Work to be completed: Write only the number of lines in the data that contain the word "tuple".

Material for the task:
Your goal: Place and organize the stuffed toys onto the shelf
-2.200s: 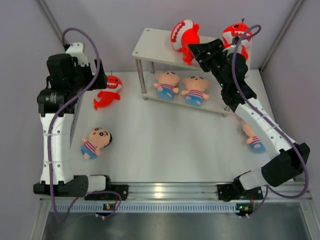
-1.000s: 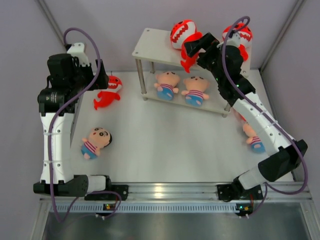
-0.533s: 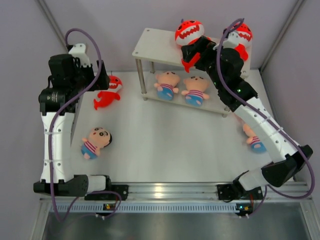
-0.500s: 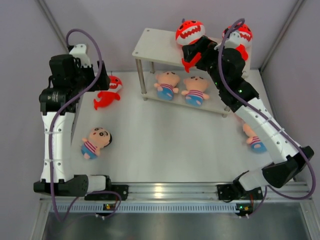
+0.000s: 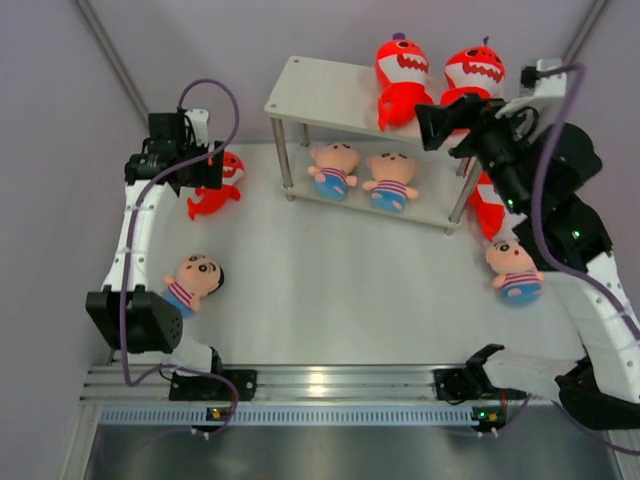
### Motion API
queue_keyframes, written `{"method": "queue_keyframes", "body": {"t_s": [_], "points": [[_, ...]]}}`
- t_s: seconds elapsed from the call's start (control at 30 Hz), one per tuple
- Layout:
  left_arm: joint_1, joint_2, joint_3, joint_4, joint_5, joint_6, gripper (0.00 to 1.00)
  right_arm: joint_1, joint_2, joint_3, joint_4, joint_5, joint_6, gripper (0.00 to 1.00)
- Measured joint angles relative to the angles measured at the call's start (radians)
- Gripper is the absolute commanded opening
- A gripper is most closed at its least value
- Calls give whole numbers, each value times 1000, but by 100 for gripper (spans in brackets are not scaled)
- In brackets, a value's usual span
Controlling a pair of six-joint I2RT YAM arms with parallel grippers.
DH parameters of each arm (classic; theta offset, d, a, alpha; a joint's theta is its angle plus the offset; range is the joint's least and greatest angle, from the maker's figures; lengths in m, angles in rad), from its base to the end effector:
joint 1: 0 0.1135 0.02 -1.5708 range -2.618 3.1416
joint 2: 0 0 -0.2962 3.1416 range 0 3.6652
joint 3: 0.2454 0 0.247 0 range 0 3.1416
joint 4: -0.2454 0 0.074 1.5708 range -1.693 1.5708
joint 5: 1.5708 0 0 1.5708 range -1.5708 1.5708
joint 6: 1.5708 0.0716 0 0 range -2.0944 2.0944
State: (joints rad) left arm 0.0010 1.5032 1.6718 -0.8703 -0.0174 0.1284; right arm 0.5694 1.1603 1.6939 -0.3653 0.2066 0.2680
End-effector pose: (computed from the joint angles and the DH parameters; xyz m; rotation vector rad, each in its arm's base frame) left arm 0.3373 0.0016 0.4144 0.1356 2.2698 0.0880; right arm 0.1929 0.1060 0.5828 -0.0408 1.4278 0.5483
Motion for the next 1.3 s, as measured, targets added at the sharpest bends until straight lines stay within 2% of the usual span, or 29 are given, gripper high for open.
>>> {"method": "queue_keyframes", "body": {"t_s": [0.1, 0.2, 0.33, 0.5, 0.77, 0.87, 0.9, 1.0, 1.03, 1.3], "points": [[44, 146, 25, 32, -16, 51, 83, 0, -130, -68, 6, 3, -49, 94], [100, 332, 69, 69, -55, 138, 89, 0, -224, -112, 5, 7, -86, 94], [134, 505, 75, 83, -60, 308, 91, 0, -232, -129, 10, 9, -114, 95], [124, 599, 98, 79, -32, 465, 91, 0, -201, -191, 1, 7, -130, 96], [112, 717, 239, 115, -16, 526, 88, 0, -176, -249, -23, 6, -142, 96], [109, 779, 283, 116, -10, 515, 66, 0, -180, -249, -21, 7, -145, 97], [108, 799, 297, 116, -8, 509, 48, 0, -181, -249, -19, 8, -145, 97], [105, 829, 311, 116, -4, 485, 21, 0, -187, -256, -18, 10, -145, 96], [105, 829, 312, 116, 3, 475, 0, 0, -190, -259, -16, 10, -145, 97], [153, 804, 318, 121, 118, 363, 0, 0, -212, -275, -9, 17, -145, 97]]}}
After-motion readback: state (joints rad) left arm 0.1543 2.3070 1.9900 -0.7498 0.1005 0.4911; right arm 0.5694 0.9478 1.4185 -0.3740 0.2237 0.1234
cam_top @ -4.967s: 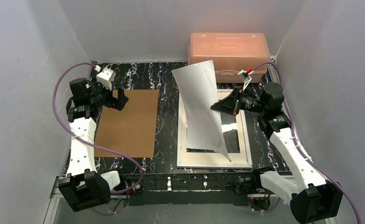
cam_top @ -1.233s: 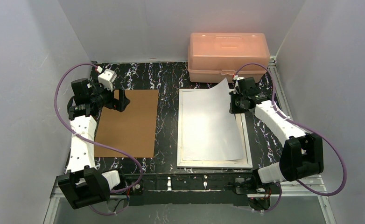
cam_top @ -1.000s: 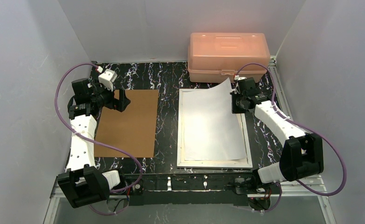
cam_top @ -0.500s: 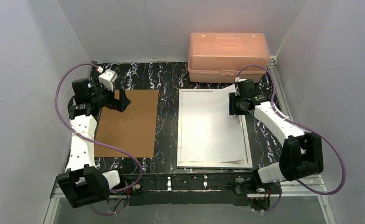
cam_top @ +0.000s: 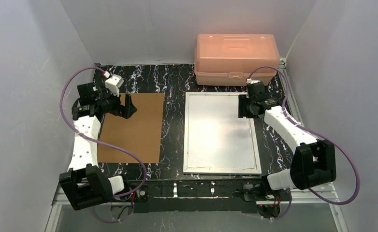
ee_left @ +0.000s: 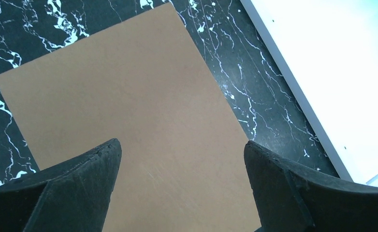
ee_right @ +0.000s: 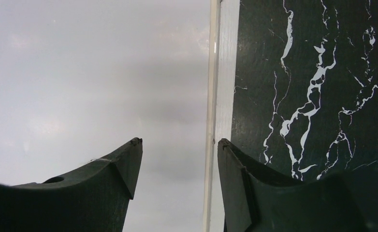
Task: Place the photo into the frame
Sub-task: Place the photo in the photo frame, then move the photo frame item to the center of the board.
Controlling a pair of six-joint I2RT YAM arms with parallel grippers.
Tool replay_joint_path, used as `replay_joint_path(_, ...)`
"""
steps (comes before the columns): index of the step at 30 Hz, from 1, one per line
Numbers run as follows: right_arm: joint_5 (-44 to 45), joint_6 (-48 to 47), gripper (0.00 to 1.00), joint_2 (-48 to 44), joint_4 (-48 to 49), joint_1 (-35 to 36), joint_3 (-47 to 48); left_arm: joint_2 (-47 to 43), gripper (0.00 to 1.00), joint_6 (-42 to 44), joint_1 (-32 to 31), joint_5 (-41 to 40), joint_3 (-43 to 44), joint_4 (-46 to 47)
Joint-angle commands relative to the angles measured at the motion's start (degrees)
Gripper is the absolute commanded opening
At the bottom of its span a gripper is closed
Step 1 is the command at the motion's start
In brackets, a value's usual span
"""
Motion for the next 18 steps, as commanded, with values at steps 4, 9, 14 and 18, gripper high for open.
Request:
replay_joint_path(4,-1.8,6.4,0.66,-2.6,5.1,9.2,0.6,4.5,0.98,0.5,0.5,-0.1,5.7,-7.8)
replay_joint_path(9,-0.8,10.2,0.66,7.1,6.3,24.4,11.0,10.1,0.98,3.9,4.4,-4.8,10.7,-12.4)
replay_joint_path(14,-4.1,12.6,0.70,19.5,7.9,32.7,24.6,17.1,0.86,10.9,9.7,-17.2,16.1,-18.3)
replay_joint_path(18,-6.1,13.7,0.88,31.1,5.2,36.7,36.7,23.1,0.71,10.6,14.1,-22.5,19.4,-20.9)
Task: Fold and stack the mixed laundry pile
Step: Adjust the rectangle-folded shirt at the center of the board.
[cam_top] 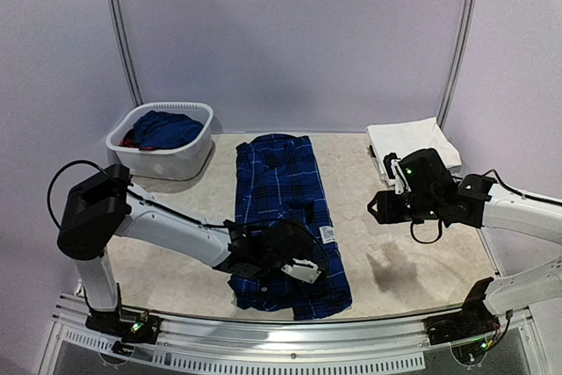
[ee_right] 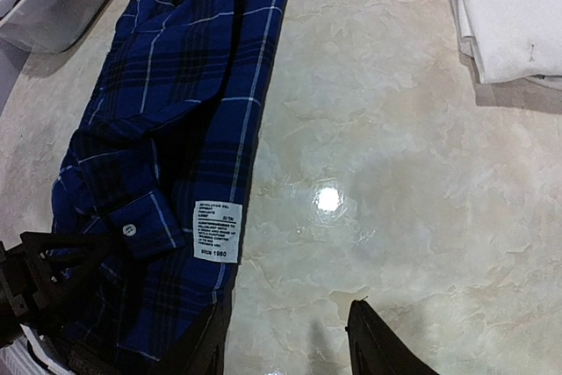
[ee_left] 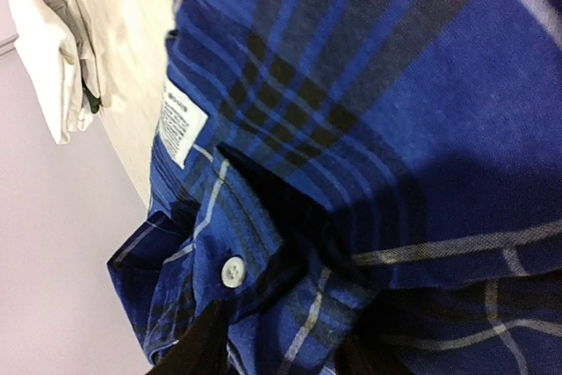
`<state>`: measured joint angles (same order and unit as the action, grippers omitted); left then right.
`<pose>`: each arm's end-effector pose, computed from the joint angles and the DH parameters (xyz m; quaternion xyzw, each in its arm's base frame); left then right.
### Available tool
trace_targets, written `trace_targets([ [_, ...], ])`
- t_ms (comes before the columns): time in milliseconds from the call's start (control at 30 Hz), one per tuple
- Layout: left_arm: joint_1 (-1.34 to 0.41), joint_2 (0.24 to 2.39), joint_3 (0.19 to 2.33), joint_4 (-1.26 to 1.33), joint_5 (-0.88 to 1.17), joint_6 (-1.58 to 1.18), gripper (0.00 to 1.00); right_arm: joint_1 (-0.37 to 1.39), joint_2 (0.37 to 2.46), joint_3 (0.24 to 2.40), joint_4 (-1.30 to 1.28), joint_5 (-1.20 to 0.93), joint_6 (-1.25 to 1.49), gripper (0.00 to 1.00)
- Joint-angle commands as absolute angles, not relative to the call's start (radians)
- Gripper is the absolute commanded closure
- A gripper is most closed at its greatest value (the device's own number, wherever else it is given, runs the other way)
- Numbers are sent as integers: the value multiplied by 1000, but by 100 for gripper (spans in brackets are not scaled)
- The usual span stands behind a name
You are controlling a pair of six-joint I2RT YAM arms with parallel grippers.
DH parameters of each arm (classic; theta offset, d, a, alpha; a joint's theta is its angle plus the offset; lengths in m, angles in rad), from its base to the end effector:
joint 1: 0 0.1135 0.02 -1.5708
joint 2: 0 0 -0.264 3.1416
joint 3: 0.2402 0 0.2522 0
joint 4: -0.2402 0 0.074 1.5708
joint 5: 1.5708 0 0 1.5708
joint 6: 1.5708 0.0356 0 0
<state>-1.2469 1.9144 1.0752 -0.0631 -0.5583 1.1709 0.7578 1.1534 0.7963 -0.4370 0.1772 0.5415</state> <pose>0.1394 -0.3560 0.1381 0.8173 0.4060 0.2481 0.3250 0.1786 0.1603 0.2476 -0.0662 0.9201 0.1629 0.3499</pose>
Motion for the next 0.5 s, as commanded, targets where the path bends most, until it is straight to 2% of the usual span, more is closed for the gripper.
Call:
trace_targets([
  [0, -1225, 1929, 1090, -66, -554, 1200, 61, 749, 1154, 785, -445, 172, 543, 52],
  [133, -1223, 1928, 1091, -67, -552, 1192, 89, 749, 1152, 785, -443, 170, 543, 52],
  [200, -1223, 1927, 1091, -70, -550, 1186, 100, 749, 1152, 785, -444, 172, 543, 52],
  [467, -1234, 1832, 1038, -26, -476, 1101, 100, 750, 1147, 792, -452, 182, 550, 52],
])
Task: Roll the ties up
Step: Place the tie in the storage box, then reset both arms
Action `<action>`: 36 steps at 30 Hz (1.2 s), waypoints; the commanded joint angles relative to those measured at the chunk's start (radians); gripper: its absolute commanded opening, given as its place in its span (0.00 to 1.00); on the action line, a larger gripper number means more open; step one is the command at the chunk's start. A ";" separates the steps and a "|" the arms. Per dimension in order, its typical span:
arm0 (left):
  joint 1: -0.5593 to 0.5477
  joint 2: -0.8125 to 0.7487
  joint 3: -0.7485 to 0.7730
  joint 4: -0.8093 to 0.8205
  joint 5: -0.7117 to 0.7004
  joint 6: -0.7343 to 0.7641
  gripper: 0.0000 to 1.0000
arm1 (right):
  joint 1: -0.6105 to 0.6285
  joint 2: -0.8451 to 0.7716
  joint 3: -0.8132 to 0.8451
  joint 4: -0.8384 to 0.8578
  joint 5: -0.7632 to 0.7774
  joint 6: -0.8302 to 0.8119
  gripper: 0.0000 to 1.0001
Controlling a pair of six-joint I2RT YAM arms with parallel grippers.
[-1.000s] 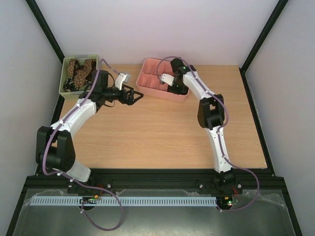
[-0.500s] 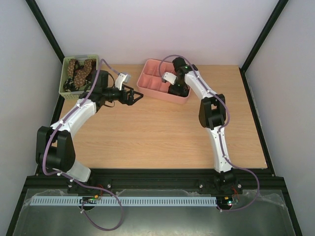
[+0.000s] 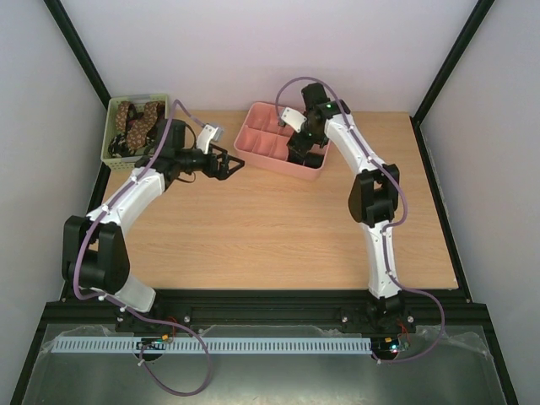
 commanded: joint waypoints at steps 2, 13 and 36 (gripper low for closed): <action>0.025 0.016 0.065 -0.046 -0.041 0.057 0.99 | 0.002 -0.106 -0.004 -0.006 -0.023 0.047 0.92; 0.126 0.193 0.505 -0.295 -0.264 0.207 0.99 | -0.082 -0.275 -0.020 0.043 -0.033 0.392 0.99; -0.008 0.353 0.588 -0.613 -0.571 0.113 0.99 | -0.393 -1.043 -1.212 0.169 -0.390 0.631 0.99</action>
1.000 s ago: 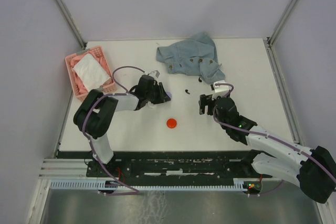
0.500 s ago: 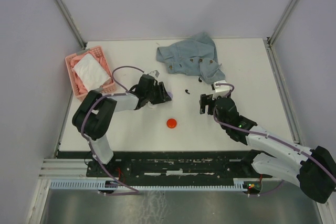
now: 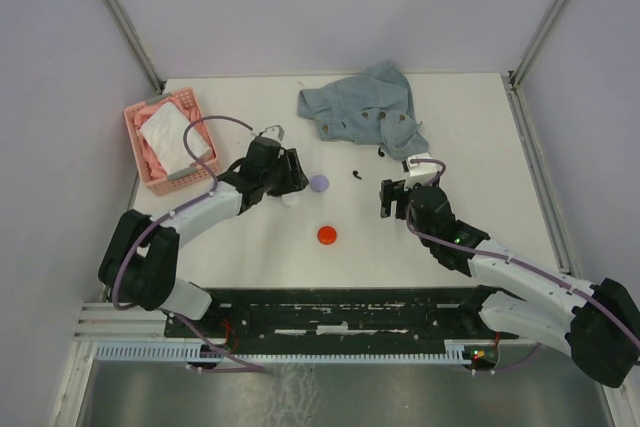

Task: Insert the wireless bluetooth earbuds into the charging case
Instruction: Place the charging case at the center of the board, then pick up the charging case at the center of the board.

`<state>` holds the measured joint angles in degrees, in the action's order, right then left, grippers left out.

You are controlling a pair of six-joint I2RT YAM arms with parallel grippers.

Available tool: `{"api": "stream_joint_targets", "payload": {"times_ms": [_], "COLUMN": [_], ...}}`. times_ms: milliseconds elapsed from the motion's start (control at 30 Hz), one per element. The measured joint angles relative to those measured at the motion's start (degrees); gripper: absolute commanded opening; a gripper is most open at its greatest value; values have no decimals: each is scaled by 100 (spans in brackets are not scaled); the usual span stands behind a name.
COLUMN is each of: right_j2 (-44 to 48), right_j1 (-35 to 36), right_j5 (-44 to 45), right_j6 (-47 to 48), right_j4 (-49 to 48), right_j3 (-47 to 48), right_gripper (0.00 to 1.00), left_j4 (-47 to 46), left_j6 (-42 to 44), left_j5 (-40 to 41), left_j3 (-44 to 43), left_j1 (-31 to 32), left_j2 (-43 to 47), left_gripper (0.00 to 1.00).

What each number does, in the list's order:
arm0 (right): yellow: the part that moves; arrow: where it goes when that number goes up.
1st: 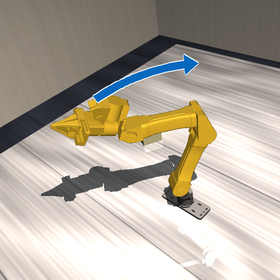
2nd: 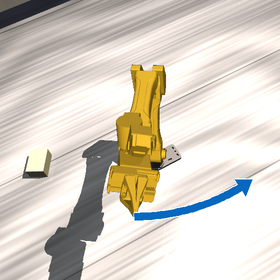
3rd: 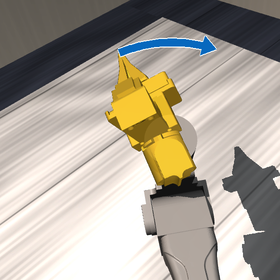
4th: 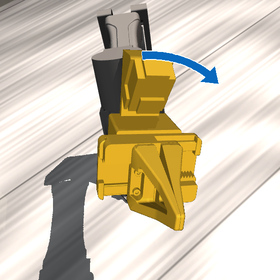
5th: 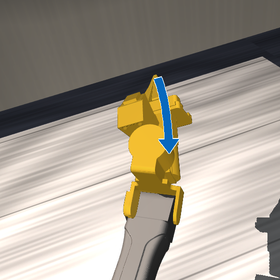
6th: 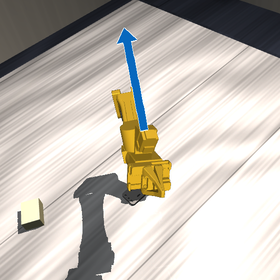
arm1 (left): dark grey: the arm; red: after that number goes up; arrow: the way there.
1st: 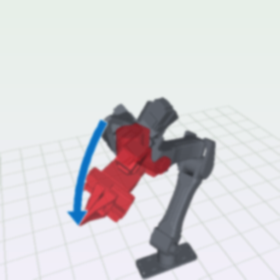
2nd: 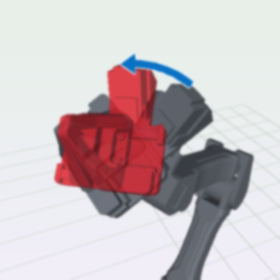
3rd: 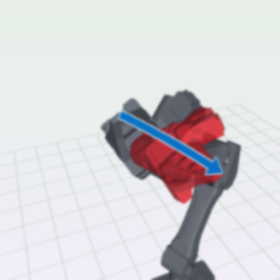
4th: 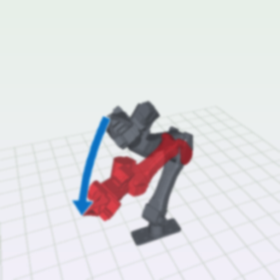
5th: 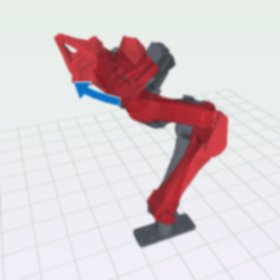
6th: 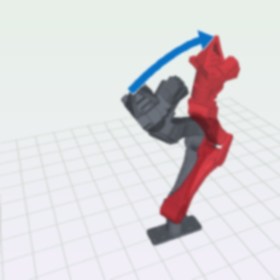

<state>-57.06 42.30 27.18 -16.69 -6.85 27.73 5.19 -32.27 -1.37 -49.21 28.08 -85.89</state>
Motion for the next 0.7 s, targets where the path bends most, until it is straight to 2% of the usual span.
{"api": "stream_joint_targets", "payload": {"times_ms": [233,500,700], "right_j2": [-55,-114,-186], "right_j1": [0,0,0], "right_j5": [-17,-26,-37], "right_j6": [0,2,7], "right_j4": [2,4,20], "right_j3": [0,0,0], "right_gripper": [88,88,88], "left_j4": [468,588,588], "left_j6": [192,380,518], "left_j5": [632,887,1045], "left_j3": [181,197,168], "left_j1": [0,28,162], "left_j2": [330,-42,-433], "left_gripper": [69,78,78]}}
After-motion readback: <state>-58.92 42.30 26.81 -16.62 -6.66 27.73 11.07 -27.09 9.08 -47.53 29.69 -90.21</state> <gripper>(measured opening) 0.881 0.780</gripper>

Exercise answer: 2